# Who can build my custom rod?????



## NorthernExposure

I need a custom bottom rod built, anybody here that can build this let me know. I want a calstar graphighter 900H blank..$135 retail. Foulproof guides, custom length grips, and cool color schemes. I aint rich or nothin, I just need a rod made. My last Calstar with custom grips and colors cost me $250. :thumbsup:


----------



## amarcafina

251-978-0048 Give Tom a call ,He 's biult 3 for me , with Impressive results! He knows rods . Cus"Tom" rods


----------



## Billcollector

I can do it if you like. Are you wanting to build a spinning rod or a convential?Blank would not be a problem, but the foul proof guides could be a problem depending on whether you want original aetnas or if you don't mind a set of modern knockoffs. Also as far as the custom length grips that shouldn't be a problem unless you are wanting to go with some exotic woods or something that is not of the norm. Feel free to give me a call with any further questions. 334-391-4051


----------



## jdhkingfisher

i do it too. but you got three others. 850-602-0980.


----------



## JoeyWelch

Northern, The guy Amarcafina is referring to built the rod for my canyon reel I got a few week's ago. He does good work and I love the one he built for me. It was spiral wrapped, colored to match my reel, and even added a little personal touch of Rattle snake hide. The real stuff.
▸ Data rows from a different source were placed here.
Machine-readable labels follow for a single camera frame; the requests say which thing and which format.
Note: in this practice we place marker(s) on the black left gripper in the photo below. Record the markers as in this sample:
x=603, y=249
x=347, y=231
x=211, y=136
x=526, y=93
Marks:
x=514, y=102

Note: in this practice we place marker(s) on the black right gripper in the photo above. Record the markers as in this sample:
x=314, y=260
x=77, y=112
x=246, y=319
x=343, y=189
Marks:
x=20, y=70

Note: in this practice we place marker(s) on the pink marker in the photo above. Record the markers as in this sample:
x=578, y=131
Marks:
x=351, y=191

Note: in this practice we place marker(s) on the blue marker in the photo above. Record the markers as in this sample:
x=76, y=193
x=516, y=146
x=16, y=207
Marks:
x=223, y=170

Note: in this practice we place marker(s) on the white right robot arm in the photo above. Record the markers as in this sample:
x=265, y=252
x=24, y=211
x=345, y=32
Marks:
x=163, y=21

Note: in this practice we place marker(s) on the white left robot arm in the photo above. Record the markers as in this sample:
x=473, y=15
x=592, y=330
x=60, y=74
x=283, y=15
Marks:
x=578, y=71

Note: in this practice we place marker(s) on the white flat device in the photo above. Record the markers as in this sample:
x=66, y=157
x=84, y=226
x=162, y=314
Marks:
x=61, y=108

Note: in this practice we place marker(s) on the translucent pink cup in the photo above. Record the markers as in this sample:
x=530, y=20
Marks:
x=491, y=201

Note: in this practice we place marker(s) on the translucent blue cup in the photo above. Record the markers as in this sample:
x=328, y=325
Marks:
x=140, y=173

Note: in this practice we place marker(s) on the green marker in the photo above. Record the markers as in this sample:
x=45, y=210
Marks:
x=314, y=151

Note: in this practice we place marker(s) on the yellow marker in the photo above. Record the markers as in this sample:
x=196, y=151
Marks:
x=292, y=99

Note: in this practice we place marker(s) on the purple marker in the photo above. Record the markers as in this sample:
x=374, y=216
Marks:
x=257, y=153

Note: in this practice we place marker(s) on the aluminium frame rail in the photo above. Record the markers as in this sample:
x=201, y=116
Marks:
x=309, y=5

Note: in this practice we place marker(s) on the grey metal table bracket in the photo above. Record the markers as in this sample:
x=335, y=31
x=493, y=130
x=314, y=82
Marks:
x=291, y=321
I'll try to post some pics.


----------



## JoeyWelch

Here


----------



## amarcafina

Here is the one Tom built for my wife. on a Seeker blank.
Well tried to load pics but failed !! Oh well Tom Is GOOD on rods !


----------



## ironman172

jlw1972 said:


> Here


Sweet looking rod and reel Joey!! but shouldn't he have put the guides.... all in a straight line














 .


----------



## JoeyWelch

Yeah he only missed two of em. Not to bad!


----------



## lobsterman

ironman172 said:


> Sweet looking rod and reel Joey!! but shouldn't he have put the guides.... *all in a straight line*
> 
> 
> 
> 
> 
> 
> 
> 
> 
> 
> 
> 
> 
> 
> .


 
I hate it when those rod builders have a little too much to drink. No really sweet rod Joey.


----------



## JoeyWelch

Thank you Lobsterman.


----------



## Billcollector

The bad part about fishing with a rod that is acid wrapped is when a old man graps a one piece rod by two of the guides that are wrapping around the blank, and says " here son let me fix your rod for you". Needless to say when I informed him how much it would be to build another one matching the rod he was about to break he quickly let go and told me that is the wierdest damn rod he had ever seen.


----------



## JoeyWelch

Billcollector the first day I got it my dad was driving up in the yard about the same time I was and I told him "look at my new rod". His reply was "What the hell did you do to it"?


----------



## amarcafina

Try this one again


----------



## Billcollector

I love the looks I get from people when I throw my acid wrapped rods. They have that look of "what a piece of junk", but when in reality the rod is probably much better balanced and handles a fish better than the 200.00 off the shelf rod they are fishing.


----------



## ironman172

So ???? is the rod really built with the guides like that??? my inquiring mind is in need to know....Darndest looking thing I have seen.... if so....wow


----------



## JoeyWelch

Yes Sir, They are as they should be.


----------



## jdhkingfisher

does it actually work???


----------



## Billcollector

It actually makes a huge difference. A good way to see the affects without building a rod is to take a spinning rod and bow the blank backwards and watch the guides try to roll so that the line is under the blank, rather than over it.


----------



## jdhkingfisher

hmmmm. well ill be tearing down one of my rods tonight and building one like it lol


----------



## Billcollector

Check out this website, it will help a little bit with the understanding, as well as the different types of acid wraps that there are. http://www.acidrod.com/acidrods.html


----------



## NorthernExposure

Okay..found what I want. Looking at a Calstar graphighter 900H, 19" rear grip, 12" front grip. I want a typical reelseat, graphite/plastic..whichever. I want typical foulproof guides all the way, plated/treated so they don't rust. I want the rod painted a deep cinnamon brown with red wraps. Don't need no weaves, no fancy fish designs, no cross stitch, basket weave, nothing. I do want it to be purty I don't want it to be flashy. :thumbsup:

I found the blank for $124
Guides were super cheap
Grips not so sure, don't like the Hypalon grips as they get very slippery for me...any alternatives or is there something to go over the hypalon?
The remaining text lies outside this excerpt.